Cuando regresó junto a él, vio que estaba desgranando maíz. Elena se fijó en sus manos callosas, cada surco, cada arruga estaba cubierta de tierra, no de la que había acumulado en el día, sino la que se le había incorporado allí por tantos años de trabajo. Ella sabía que su padre quería esa tierra que le tostaba los dedos, que no se desvanecía y que era de las pocas cosas que aún le pertenecían.

Elena tenía también un poco de tierra, pero sólo en las uñas, no la sentía suya; tampoco era de su piel ese color del sol que veía en los antebrazos y en el pecho de su padre.

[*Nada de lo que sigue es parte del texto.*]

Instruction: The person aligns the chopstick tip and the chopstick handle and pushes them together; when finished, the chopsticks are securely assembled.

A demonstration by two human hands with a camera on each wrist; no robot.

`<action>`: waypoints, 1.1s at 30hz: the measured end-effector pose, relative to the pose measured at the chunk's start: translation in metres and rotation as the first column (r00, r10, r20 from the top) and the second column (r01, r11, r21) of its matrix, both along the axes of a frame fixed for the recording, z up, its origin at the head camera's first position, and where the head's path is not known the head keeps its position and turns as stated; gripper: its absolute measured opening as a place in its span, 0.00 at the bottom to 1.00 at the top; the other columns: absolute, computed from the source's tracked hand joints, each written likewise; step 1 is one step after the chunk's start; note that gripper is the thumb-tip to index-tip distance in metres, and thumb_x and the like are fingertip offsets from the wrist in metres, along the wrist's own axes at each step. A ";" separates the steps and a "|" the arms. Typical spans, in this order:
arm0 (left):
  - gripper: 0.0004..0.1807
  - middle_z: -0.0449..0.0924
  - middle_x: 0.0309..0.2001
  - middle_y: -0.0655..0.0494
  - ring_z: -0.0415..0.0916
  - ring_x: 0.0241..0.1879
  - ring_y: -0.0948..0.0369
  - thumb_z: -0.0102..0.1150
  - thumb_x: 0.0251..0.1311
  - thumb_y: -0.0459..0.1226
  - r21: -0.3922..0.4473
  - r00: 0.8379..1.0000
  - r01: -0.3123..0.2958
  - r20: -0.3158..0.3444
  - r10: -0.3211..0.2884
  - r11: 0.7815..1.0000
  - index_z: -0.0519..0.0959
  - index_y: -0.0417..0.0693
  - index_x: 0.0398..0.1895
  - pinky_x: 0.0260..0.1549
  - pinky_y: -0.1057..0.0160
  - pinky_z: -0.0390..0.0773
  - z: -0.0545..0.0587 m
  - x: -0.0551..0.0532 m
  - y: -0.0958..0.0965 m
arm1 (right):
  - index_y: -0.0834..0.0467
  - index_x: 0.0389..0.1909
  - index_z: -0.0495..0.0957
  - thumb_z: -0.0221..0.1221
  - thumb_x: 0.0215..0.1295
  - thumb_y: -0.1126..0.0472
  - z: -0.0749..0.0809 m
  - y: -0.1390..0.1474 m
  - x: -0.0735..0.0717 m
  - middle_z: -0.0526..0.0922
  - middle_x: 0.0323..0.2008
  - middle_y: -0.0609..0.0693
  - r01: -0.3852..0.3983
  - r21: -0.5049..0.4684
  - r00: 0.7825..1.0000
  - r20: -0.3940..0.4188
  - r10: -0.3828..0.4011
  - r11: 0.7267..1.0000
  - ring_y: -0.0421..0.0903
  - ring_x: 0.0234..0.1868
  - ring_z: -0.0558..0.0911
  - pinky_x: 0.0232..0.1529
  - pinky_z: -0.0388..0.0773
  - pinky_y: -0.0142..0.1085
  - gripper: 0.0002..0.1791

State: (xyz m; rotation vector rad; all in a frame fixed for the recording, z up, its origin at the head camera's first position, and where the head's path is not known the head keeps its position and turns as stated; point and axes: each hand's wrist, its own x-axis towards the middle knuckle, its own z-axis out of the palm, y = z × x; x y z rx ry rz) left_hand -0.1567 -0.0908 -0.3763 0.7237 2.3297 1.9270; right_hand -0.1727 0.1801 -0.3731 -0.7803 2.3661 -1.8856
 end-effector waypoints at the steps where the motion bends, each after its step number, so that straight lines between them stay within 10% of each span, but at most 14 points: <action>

Ahora recordaba por qué se había ido de la finca: nada de allí le había pertenecido nunca.

Él lo sabía y no se lo perdonaba, no le perdonaba que ella no fuera como su madre, quizás la única mujer que él había querido. Elena lo entendía, aunque la extrañó que no le hubiera reprochado nada cuando la vio volver sin aviso después de tanto tiempo.

Cuando Elena llegó, su padre había detenido su labor con el azadón para mirar en su dirección, sintió su presencia aunque nada la hubiera anunciado, ya no estaba ni  el viejo perro que ladraba a cada extraño que se aproximaba. Comprendió, entonces, que alrededor de su padre crecían enredaderas que lo iban cubriendo así como al letrero de la finca. Elena llevaba un regalo en sus manos, era para él o no, quizás un poco más para ella. Quería ver crecer algo suyo en la tierra de su padre, por eso deseaba plantar un árbol que él vería y lo haría recordarla cuando ella se fuera de nuevo.

Elena no pensó que su padre ya había visto crecer muchos árboles y que no alcanzaría a ver el suyo, por eso, se esmeró en plantarlo enfrente de la casa.


Cuando terminó el café, se percató de que las gotas empezaban a salpicar el alero, el cielo estaba un poco oscuro pero sobre él comenzaba a brillar una estrella. Elena no se fijó, se apresuró a resguardarse en el corredor mientras su padre, sin prisa, guardaba la cosecha.

Cenaron juntos sin decirse nada. Elena lavó los platos y se fue a acostar; cuando se despidió, su padre la miró detenidamente durante un momento, como si también él quisiera guardar su imagen.

-          -Buenas noches mija- fue lo último que le dijo antes de que el cansancio la venciera y pronto se quedara dormida.

La luz que entraba por las rendijas del techo de madera, despertó a Elena. Miró su reloj, eran las seis. Su padre ya debería de estar en el sembrado de nuevo, justo donde lo había encontrado el día anterior. Se levantó y fue a la cocina por un café, pero vio que él no había preparado nada esa mañana, salió de la casa y miró hacia el sembrado, allí no estaba tampoco; entonces decidió buscarlo en su habitación.

El cuarto de su padre estaba vacío, Elena lo recorrió fijándose en los pocos objetos que allí conservaba. Un calendario que tenía al lado de la cama llamó su atención, la fecha del día anterior era la única que estaba marcada, era el día en que la Cruz del Norte se posaba sobre el Cuzumbo, era el día que él había elegido; el día señalado. En ese momento Elena entendió la mirada acuosa de él y la profundidad de su silencio. Se dirigió hacia el sembrado, allí por fin, en la tierra de su padre quedaría algo suyo: sus lágrimas.